Los bolivianos, en general, estamos ya casi acostumbrados al sufrimiento (...)
Si de transportarse se trata, los pésimos caminos, los incesantes bloqueos y las
innumerables ‘trancas’ hacen que moverse por tierra sea un tormento. Si pasamos
al espacio aéreo, la cosa anda por el estilo. De nada sirve la rapidez de un
avión comercial si los vuelos se cancelan o se retrasan hasta niveles
exasperantes.
A todo esto, y mientras el duopolio antipático de estas aerolíneas martiriza a
sus usuarios, las propias autoridades teóricamente encargadas de defender al
consumidor lo perjudican haciéndole el juego a los intereses del LAB y AeroSur.

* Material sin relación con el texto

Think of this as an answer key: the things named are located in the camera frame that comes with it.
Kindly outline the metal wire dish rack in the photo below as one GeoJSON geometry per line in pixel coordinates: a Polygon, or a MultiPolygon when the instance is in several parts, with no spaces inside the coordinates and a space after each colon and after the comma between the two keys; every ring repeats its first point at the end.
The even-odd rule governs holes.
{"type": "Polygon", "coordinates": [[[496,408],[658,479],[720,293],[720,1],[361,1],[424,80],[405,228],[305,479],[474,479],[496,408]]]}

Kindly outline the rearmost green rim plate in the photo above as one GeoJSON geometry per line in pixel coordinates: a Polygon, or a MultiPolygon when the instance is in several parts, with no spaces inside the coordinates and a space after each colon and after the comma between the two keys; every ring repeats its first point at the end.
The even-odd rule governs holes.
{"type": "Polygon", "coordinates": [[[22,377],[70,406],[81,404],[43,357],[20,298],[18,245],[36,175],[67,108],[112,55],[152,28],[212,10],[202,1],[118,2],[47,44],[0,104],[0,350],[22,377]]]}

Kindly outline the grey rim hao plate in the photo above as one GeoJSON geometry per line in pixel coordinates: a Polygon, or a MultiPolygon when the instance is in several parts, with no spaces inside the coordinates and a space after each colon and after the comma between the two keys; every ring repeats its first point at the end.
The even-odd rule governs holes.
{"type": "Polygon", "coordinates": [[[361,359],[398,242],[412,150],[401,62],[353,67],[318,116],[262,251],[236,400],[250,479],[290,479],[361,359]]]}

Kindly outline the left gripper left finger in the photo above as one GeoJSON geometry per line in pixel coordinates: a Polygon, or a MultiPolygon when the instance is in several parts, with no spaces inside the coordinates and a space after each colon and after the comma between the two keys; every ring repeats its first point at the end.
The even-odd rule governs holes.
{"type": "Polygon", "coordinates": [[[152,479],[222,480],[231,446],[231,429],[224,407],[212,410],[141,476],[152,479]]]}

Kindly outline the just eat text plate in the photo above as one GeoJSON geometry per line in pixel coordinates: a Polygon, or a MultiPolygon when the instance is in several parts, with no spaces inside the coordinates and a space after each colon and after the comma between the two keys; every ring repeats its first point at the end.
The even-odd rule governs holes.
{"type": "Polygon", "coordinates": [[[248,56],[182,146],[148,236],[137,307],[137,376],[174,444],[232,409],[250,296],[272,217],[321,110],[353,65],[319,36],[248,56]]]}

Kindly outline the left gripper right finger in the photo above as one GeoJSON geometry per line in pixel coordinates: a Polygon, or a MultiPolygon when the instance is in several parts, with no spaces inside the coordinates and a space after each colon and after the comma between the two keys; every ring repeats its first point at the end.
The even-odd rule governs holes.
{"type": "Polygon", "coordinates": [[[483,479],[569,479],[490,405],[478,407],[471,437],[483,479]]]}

A las pruebas me remito: recién está iniciando operaciones la empresa brasileña
GOL y ya le están poniendo trabas, al obligarle a que no venda pasajes a San
Pablo, aunque éstos sean mucho más baratos que los otros que se ofrecen; y así
sucesivamente, se amenaza al nuevo proveedor de servicios inclusive desde antes
que los brinde. Me pregunto: ¿dónde está la libre competencia? ¿Dónde queda el
interés legítimo del consumidor? ¿Por qué se piensa en el ‘perjuicio’ a las
empresas y no en el beneficio del cliente?
Y que no me vengan con macanas en torno a lo ‘nacional’. Yo no creo que el
nacionalismo se lleve en una banderita pintada en la cola de un avión; es un
sentimiento mucho más profundo. Sí creo en la conveniencia del consumidor y en
la conveniencia nacional de tener mejores y mayores servicios. GOL ha demostrado
en Brasil una impresionante tasa de crecimiento al poner a sus rivales (TAM y
Varig) contra la pared con su agresiva, pero sana política de bajos costos con
alta tecnología. No en vano se autodenomina ‘línea aérea inteligente’. Ahora que
tenemos la posibilidad de tener a GOL en nuestro territorio, en lugar de
estimular su presencia se la intimida. Yo ya no entiendo nada.
Volviendo al tema, últimamente el LAB y AeroSur han cancelado abruptamente un
vuelo a San Pablo; las imprevistas cancelaciones de los vuelos a Puerto Suárez
por parte de AeroSur son moneda corriente. Esto no puede ser, es una total falta
de respeto a los pasajeros y al propio país en su imagen.
Sinceramente, les deseo todo lo mejor a AeroSur y al LAB, pero soy firme
partidario de una política de cielos abiertos. Si por mí fuera, abriría los
cielos de Bolivia a quien quiera operar en nuestro país, obligando –eso sí– a
que realice vuelos a zonas que, caso contrario, quedarían marginadas. Ése sería
mi único requisito y luego, adelante con los faroles. Lo que interesa es el
servicio a la gente, no proteger a ‘x’ empresas.